How to respond when a loved one comes out to you

So imagine for a moment that you are a parent and your child comes to and want to have an important talk. He is nervous and shaking your worried what they might say that would make them that nervous. Finally after a long pause he blurts out, “Mom, Dad I’m gay.” There is a long pause your not sure what to say, you love your child, but have always believed in a historically biblical sexual ethic what do you say? For many people this a difficult reality to deal with especially when you don’t expect it. You don’t have to be a parent either it could be a sibling, a relative or just a friend. How do we respond? How do we love the other person?

Understanding

Before we answer those questions I think it would helpful to first gain a little perspective. For someone who struggles with same- sex attraction it can be very alienating. For most they find themselves with these attraction but not sure what to do. So many will deal with it on their while hiding it from those around them. Many will have relationships with people of the opposite sex in order to deny it. So when they finally get to this point of “coming out” it is a very emotional moment and for many a fear of rejection. This makes this moment critical in your relationship with this person. I say this not to put to much pressure on you, but as a way to help you understand what is at stake. for this moment may very well determine the kind of relationship you may have with them going forward. Many who have responded negatively in these moments have in many cases lost relationship with that person.

Response

So how do we respond to this person? The most important thing in this initial conversation is to do what you can to preserve the relationship. How do we do that? Tell them that you will always love and do not go into any buts, such as we still love you, but we don’t agree with homosexuality. Now this may seem counterintuitive to some people, but in this first moment emotions run high and a quick response is simply not appropriate at this time. Now what do you do if they ask you about your views on sexuality? you politely ask them to give you time to think. Now this is not just to buy time, but actually think deeply about what you will say next time you talk and when you do explain your views in the most nuanced way possible. with emotions so high at the initial conversation it is better to discuss specifics when everyone has calmed down. A person close to me once came out to me now for me it was a little easier to respond being that I too struggle with same-sex temptation, but we did discuss our views and had that conversation another time. If you are able to keep contact there will always be another opportunity to talk more.

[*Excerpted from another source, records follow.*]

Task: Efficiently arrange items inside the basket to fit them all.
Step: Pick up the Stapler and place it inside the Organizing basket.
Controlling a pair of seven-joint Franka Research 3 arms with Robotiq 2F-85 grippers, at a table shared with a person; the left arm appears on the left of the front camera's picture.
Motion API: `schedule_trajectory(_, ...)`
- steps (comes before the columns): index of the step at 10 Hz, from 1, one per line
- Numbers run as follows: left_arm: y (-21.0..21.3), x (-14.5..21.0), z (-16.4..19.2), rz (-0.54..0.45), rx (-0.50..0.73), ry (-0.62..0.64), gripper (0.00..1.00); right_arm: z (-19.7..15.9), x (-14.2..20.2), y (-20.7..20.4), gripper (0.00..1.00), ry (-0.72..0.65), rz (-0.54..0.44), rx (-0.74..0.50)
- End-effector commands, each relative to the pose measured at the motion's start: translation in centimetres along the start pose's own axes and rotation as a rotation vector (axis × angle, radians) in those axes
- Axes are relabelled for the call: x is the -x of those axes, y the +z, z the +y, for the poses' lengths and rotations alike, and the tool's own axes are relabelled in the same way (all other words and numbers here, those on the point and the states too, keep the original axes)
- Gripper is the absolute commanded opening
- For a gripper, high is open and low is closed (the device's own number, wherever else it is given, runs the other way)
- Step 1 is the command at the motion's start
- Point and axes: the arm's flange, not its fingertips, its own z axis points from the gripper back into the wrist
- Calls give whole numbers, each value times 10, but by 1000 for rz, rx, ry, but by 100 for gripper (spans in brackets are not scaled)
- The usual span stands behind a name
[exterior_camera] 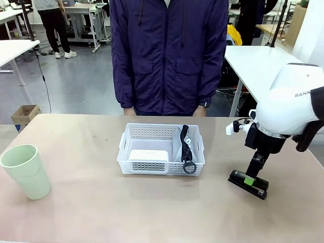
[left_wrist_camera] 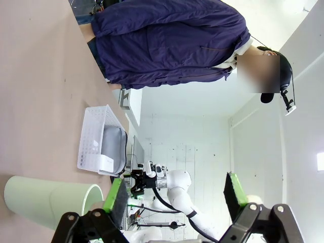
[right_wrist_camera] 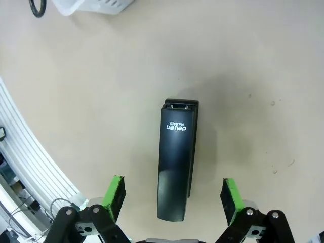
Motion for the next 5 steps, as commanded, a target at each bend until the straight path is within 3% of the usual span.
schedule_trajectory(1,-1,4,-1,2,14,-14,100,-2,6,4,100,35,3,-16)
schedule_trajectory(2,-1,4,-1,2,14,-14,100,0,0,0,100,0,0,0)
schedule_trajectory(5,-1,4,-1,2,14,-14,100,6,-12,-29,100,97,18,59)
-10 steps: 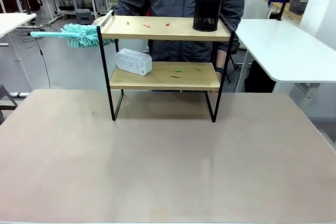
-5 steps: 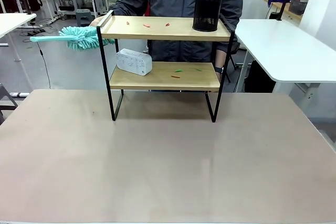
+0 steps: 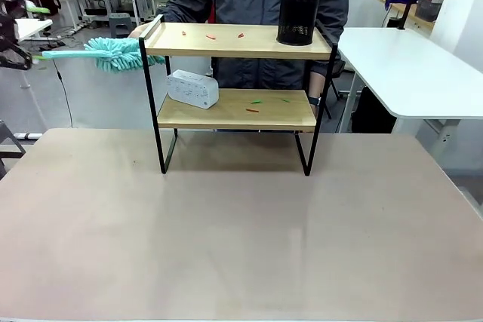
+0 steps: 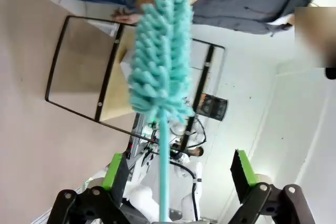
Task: Clean the shelf.
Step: Pick up the Duster from the human.
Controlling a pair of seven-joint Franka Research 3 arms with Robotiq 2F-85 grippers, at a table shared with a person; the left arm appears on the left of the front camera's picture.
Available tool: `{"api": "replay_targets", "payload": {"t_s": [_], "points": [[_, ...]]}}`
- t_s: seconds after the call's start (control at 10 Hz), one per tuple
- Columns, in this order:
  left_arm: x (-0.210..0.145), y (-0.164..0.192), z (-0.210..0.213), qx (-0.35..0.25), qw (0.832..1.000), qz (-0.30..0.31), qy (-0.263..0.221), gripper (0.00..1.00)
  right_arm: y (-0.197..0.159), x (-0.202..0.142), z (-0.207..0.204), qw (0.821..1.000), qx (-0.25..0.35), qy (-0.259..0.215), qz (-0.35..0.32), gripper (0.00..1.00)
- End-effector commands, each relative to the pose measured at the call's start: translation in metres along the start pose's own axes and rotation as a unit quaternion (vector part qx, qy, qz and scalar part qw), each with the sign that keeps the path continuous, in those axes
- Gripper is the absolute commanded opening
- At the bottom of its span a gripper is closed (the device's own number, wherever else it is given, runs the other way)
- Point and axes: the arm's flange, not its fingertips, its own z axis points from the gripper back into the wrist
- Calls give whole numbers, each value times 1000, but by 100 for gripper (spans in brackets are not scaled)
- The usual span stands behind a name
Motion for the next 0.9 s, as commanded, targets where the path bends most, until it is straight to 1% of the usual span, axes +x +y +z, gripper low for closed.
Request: {"api": "replay_targets", "payload": {"t_s": [0.0, 0.2, 0.3, 0.4, 0.5, 0.7, 0.8], "points": [[-12, 7, -21, 27, 999, 15, 33, 100, 1, 2, 0, 1000, 10, -5, 13, 100], [-27, 17, -47, 27, 998, 13, 61, 100, 1, 2, 0, 1000, 10, -5, 13, 100], [-32, 20, -55, 26, 998, 10, 63, 100, 1, 2, 0, 1000, 10, -5, 13, 100], [-35, 22, -60, 21, 998, 16, 57, 100, 1, 2, 0, 1000, 10, -5, 13, 100], [-36, 24, -62, 19, 999, 14, 42, 100, 1, 2, 0, 1000, 10, -5, 13, 100], [-41, 22, -62, 7, 1000, 10, 28, 100, 1, 2, 0, 1000, 10, -5, 13, 100], [-43, 21, -62, -4, 1000, 3, 27, 53, 1, 2, 0, 1000, 10, -5, 13, 100]]}}
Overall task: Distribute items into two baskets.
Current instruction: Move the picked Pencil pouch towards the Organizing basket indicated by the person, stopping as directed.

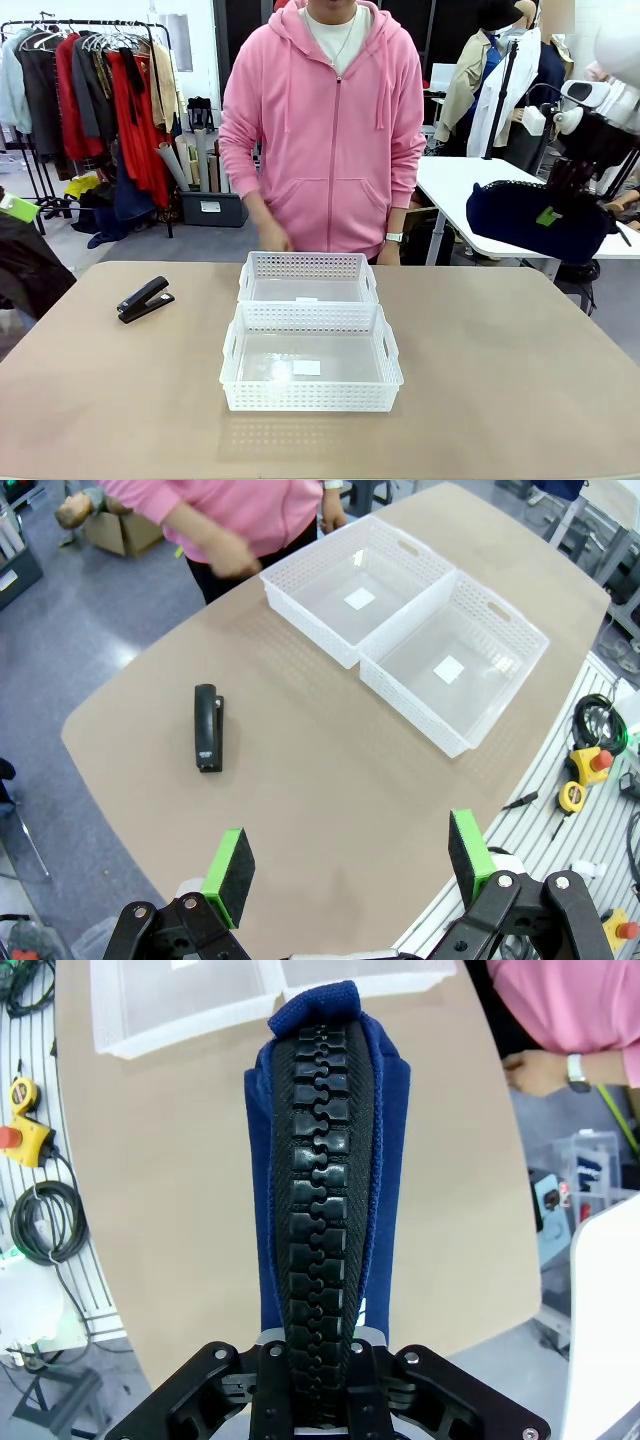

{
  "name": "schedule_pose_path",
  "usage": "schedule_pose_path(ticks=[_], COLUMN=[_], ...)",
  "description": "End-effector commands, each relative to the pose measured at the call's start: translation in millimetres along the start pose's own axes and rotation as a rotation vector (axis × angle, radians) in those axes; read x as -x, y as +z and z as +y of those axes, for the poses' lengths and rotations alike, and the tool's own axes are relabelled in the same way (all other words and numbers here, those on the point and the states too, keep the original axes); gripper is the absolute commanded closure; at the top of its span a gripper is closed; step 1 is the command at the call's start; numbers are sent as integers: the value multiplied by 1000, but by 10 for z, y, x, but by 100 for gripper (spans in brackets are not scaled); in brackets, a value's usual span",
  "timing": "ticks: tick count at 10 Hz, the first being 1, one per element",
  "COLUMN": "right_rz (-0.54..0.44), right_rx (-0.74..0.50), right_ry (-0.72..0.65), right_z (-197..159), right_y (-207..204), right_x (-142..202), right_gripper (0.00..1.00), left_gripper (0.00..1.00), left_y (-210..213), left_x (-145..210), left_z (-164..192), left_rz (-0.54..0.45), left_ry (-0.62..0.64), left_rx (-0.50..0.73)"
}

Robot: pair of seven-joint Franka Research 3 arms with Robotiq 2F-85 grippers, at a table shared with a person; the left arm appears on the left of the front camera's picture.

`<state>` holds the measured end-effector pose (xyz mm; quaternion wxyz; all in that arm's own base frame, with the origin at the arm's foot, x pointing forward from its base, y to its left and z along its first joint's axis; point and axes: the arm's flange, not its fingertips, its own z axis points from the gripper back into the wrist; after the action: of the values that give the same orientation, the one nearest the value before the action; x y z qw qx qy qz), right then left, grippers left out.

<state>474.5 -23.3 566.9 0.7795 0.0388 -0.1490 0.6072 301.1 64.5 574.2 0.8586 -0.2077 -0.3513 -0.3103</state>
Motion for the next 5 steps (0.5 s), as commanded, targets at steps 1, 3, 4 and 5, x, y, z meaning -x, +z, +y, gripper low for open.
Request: schedule_pose_path(ticks=[1,3,4,5], right_rz=[4,4,4,4], right_rx=[14,14,14,14], right_ry=[-21,-21,-21,-21], right_z=[-1,-1,-1,-1], right_y=[23,23,23,23], right_x=[-34,-34,-34,-34], right_gripper=[100,100,100,100], left_gripper=[0,0,0,0], left_y=[-7,-7,-7,-7], left_x=[-7,-7,-7,-7], left_z=[-1,-1,-1,-1], left_rz=[-13,-13,-13,-13], left_ry=[-3,-3,-3,-3], left_rx=[11,11,11,11])
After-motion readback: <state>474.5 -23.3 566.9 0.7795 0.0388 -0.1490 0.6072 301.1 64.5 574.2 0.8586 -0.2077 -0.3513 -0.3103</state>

Now I know there are some are already struggling with a broken relationship with this person I can’t promise it will get better. but we do have hope that God will turn their heart back. No story shows this better than the story of Christopher Yuan and his mother Angela From their book “out of a far country.” So pray and keep the lines of communication open there hope so long as we draw breath.

Remember

It’s important as Christians to remember that there will be hard times and things won’t always work out. Life is messy and sometimes we are called to do the hard things. So its important to pray and keep our eyes on Christ for he is enough. That person may still reject you for what you believe. So I think it is important remember Matthew 10:37-38, “Whoever love father or mother more than me is not worthy of me, and who ever loves son or daughter more than me is not worthy of me. And whoever does not take up his cross and follow me is not worthy of me.” But now I don’t want to leave you with only with a heavy word, for it is written in Psalm 55:22 “Cast your burden on the Lord, and he will sustain you; he will never permit the righteous to be moved.”